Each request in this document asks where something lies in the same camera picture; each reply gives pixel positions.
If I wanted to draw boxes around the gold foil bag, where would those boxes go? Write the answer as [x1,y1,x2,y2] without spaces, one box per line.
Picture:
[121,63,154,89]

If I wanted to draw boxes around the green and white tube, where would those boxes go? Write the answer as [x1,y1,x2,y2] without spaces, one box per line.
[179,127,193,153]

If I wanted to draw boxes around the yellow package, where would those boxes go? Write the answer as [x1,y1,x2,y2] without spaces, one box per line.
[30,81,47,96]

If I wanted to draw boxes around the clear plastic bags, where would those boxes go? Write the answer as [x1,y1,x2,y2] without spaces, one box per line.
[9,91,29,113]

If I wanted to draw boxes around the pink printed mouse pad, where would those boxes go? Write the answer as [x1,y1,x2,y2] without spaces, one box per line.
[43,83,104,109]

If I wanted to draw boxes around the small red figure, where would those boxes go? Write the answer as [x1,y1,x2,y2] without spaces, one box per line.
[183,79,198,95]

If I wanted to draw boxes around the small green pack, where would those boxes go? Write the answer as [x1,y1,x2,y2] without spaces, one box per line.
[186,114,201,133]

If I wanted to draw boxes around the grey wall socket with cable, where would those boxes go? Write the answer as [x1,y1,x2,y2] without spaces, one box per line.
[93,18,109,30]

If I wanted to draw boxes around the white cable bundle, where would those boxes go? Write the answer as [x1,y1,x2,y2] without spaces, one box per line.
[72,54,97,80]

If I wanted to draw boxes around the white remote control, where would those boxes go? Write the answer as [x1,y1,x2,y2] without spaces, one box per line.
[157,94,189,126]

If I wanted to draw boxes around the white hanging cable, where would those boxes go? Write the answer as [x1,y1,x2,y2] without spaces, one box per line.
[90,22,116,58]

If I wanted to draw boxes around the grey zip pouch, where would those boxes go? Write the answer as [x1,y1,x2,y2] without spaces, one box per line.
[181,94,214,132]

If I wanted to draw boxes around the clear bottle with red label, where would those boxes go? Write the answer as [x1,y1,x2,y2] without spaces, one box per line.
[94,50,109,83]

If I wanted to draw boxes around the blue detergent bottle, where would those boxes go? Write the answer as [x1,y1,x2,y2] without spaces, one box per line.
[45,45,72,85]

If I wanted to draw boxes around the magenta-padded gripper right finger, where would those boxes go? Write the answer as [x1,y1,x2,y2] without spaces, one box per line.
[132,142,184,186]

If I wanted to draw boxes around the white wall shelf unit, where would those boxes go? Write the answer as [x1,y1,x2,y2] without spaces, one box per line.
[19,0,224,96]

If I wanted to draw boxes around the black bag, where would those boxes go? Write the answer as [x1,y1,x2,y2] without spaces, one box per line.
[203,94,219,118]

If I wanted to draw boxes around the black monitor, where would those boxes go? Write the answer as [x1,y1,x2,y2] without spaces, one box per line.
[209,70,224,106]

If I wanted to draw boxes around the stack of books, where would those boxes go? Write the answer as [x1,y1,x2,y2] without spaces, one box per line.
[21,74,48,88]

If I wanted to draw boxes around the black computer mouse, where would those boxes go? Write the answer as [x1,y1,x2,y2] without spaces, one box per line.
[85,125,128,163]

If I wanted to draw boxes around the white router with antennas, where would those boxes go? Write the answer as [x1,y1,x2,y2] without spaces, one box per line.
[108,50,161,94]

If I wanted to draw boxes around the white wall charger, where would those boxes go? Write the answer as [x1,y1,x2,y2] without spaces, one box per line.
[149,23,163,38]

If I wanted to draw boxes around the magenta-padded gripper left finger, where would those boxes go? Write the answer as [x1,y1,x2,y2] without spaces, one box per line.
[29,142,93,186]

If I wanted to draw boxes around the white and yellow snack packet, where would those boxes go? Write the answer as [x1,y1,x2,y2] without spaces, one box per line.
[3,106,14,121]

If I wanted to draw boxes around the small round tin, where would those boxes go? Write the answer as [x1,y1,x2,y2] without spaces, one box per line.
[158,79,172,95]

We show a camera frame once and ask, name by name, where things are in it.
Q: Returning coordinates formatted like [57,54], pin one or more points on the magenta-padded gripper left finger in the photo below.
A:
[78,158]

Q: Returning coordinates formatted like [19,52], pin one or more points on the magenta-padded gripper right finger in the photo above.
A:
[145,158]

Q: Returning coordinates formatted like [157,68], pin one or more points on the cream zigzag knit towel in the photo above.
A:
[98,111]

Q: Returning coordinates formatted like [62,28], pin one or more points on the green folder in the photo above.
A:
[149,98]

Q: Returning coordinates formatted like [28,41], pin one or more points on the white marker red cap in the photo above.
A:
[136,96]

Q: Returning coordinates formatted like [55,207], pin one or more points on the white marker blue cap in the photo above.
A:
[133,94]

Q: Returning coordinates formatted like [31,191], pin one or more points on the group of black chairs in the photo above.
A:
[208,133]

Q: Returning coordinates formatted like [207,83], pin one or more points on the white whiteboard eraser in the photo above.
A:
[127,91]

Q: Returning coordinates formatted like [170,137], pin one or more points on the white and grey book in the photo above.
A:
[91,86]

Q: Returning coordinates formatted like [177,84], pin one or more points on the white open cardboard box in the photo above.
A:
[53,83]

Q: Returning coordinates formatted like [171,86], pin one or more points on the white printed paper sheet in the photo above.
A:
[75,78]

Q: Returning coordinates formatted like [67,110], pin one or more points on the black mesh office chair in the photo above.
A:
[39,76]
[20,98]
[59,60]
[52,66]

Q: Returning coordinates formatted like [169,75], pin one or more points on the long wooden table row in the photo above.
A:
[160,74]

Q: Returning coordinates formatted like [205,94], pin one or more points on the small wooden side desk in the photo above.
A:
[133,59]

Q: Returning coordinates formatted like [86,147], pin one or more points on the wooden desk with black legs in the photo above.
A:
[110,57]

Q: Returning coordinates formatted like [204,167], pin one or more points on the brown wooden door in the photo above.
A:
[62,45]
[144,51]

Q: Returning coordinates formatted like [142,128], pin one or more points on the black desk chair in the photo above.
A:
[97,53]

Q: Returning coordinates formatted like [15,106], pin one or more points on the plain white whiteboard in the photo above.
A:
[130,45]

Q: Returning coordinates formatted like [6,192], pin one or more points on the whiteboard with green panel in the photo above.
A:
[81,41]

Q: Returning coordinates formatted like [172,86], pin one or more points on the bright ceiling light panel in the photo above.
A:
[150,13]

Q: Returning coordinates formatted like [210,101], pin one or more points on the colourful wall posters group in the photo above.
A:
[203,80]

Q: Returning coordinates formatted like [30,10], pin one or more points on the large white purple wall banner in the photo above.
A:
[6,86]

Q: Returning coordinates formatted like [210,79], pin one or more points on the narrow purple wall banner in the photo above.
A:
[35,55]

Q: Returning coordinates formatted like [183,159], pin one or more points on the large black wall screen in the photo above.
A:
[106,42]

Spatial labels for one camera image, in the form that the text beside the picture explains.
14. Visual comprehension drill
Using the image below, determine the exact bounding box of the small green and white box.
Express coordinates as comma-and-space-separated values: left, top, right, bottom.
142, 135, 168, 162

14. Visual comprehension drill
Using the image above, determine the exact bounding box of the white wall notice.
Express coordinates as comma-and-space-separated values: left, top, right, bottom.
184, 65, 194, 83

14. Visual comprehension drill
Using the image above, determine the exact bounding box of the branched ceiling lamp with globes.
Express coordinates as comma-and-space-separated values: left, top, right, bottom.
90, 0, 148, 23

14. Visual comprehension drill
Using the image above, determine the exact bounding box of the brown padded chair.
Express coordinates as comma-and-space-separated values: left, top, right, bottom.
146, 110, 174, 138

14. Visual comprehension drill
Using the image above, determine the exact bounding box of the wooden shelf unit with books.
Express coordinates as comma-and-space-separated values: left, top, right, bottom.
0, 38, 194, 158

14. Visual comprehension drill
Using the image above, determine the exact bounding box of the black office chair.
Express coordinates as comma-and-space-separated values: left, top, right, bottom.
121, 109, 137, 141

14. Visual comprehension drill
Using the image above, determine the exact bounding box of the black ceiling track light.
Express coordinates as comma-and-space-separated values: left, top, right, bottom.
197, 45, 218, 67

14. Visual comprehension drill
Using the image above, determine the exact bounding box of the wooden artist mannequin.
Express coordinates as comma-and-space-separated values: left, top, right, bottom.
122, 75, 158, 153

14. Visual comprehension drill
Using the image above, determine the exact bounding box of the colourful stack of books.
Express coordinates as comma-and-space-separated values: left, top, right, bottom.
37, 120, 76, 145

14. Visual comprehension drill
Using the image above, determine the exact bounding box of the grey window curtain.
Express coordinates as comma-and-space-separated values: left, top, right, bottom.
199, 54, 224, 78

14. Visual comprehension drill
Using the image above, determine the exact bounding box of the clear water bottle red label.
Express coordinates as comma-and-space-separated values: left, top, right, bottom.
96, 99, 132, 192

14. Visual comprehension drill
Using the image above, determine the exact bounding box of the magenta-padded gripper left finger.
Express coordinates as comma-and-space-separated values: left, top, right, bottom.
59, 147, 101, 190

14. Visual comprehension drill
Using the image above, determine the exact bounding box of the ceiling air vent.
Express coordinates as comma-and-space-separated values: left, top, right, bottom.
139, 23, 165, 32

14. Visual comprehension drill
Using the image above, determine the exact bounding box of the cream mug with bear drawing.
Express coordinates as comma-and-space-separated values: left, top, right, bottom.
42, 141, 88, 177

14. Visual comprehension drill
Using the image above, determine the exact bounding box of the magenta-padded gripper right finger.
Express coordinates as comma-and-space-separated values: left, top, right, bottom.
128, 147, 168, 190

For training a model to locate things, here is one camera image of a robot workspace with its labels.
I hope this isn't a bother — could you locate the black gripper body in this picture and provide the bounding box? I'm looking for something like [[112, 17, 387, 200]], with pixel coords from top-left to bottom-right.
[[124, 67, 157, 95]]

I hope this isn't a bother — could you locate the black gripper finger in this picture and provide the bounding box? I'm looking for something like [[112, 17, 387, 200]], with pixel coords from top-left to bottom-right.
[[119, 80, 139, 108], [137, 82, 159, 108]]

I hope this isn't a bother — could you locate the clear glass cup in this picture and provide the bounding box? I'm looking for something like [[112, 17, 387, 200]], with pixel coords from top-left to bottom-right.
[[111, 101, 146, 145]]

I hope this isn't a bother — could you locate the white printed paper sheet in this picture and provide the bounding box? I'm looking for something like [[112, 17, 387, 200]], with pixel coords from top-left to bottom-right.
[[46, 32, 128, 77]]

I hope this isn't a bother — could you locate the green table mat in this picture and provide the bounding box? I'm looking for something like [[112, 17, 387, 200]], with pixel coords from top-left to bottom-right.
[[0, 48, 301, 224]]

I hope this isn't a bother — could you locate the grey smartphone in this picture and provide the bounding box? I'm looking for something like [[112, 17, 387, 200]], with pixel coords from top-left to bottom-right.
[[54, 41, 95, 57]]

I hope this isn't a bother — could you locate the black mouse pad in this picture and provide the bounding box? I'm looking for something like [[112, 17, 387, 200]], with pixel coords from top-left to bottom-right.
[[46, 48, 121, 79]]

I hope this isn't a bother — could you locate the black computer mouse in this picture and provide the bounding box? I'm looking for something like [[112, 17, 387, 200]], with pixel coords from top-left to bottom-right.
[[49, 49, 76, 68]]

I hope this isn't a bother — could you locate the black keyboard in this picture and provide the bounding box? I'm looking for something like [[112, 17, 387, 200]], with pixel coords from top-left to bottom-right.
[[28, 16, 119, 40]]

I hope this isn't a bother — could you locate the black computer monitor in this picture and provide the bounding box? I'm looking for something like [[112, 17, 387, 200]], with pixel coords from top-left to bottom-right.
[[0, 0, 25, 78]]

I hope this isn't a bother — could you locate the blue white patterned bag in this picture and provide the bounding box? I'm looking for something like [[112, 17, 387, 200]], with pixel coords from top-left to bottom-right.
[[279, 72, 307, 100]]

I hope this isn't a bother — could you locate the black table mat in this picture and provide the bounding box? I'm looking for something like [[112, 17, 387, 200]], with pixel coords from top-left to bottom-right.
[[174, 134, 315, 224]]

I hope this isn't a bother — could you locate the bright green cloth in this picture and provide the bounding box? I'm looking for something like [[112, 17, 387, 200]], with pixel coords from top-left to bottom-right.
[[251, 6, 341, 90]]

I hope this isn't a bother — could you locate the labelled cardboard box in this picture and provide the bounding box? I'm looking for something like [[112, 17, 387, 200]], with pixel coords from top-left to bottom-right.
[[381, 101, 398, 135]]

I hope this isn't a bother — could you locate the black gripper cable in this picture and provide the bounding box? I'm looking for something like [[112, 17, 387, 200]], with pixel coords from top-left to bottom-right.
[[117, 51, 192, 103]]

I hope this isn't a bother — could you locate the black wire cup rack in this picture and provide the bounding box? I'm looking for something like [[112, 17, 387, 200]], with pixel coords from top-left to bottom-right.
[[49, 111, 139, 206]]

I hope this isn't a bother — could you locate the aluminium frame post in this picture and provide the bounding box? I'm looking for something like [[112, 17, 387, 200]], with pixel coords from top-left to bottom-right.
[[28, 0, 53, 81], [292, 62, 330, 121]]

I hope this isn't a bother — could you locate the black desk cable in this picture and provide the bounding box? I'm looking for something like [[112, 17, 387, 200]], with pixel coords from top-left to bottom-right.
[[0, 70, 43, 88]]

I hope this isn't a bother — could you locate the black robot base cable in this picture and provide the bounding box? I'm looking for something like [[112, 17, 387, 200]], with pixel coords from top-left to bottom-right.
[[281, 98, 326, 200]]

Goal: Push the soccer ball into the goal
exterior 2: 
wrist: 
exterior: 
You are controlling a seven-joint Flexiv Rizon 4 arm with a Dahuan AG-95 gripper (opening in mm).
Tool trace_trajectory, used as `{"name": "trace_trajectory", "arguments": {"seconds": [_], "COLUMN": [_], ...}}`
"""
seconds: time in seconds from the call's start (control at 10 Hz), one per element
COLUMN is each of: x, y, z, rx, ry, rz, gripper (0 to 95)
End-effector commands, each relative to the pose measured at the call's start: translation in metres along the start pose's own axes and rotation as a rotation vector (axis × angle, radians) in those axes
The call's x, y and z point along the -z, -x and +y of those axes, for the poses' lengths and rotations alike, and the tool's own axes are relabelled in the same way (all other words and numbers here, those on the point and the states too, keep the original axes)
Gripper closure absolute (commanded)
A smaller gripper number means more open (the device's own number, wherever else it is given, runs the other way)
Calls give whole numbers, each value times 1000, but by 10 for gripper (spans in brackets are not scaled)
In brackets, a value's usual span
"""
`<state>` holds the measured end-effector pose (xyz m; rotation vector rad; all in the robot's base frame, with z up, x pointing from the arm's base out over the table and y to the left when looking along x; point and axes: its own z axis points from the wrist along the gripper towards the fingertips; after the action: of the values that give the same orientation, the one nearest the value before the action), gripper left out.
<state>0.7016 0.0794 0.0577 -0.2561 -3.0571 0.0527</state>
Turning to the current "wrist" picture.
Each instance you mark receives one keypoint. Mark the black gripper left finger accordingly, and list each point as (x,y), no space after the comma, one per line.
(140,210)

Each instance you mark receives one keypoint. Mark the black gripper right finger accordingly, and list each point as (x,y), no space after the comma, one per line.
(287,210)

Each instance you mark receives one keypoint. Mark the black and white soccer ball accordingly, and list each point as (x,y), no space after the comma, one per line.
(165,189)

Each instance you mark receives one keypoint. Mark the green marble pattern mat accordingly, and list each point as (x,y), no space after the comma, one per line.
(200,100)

---+---

In the records above, the lines containing the string "purple" should be counted; give only the total.

Task response: 2